## [TASK DESCRIPTION]
Report every line in the records below that holds the word "gripper".

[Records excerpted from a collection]
.....
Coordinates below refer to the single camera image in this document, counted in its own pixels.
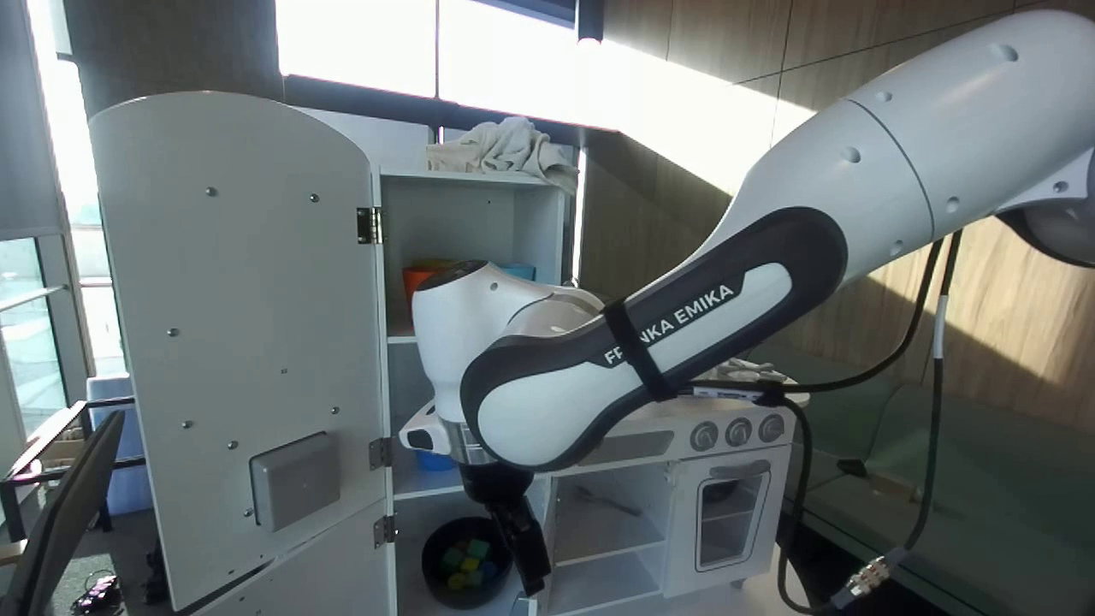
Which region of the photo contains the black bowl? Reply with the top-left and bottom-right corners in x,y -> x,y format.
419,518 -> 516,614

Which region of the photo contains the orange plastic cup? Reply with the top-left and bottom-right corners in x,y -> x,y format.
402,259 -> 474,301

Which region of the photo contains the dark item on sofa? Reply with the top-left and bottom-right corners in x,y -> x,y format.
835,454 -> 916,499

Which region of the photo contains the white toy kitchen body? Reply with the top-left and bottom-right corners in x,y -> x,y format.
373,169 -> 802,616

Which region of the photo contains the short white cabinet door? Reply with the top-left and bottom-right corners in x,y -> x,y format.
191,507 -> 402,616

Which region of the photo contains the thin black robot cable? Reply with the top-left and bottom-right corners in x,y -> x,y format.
.....
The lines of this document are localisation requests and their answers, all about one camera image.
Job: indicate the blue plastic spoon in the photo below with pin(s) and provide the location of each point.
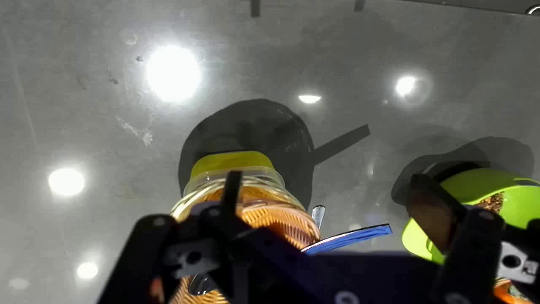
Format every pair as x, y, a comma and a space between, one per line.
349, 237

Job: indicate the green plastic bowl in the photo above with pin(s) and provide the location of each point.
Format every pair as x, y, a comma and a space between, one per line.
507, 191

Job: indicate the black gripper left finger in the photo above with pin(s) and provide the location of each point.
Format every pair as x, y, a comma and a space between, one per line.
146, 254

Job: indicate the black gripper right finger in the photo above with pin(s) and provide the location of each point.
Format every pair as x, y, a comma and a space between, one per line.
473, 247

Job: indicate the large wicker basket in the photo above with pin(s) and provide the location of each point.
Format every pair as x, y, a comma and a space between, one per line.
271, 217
.....
## [EXERCISE ANSWER]
Job: indicate the black gripper left finger in the photo above with pin(s) and provide the location of each point.
Job: indicate the black gripper right finger in the photo above with pin(s) and provide the location of each point.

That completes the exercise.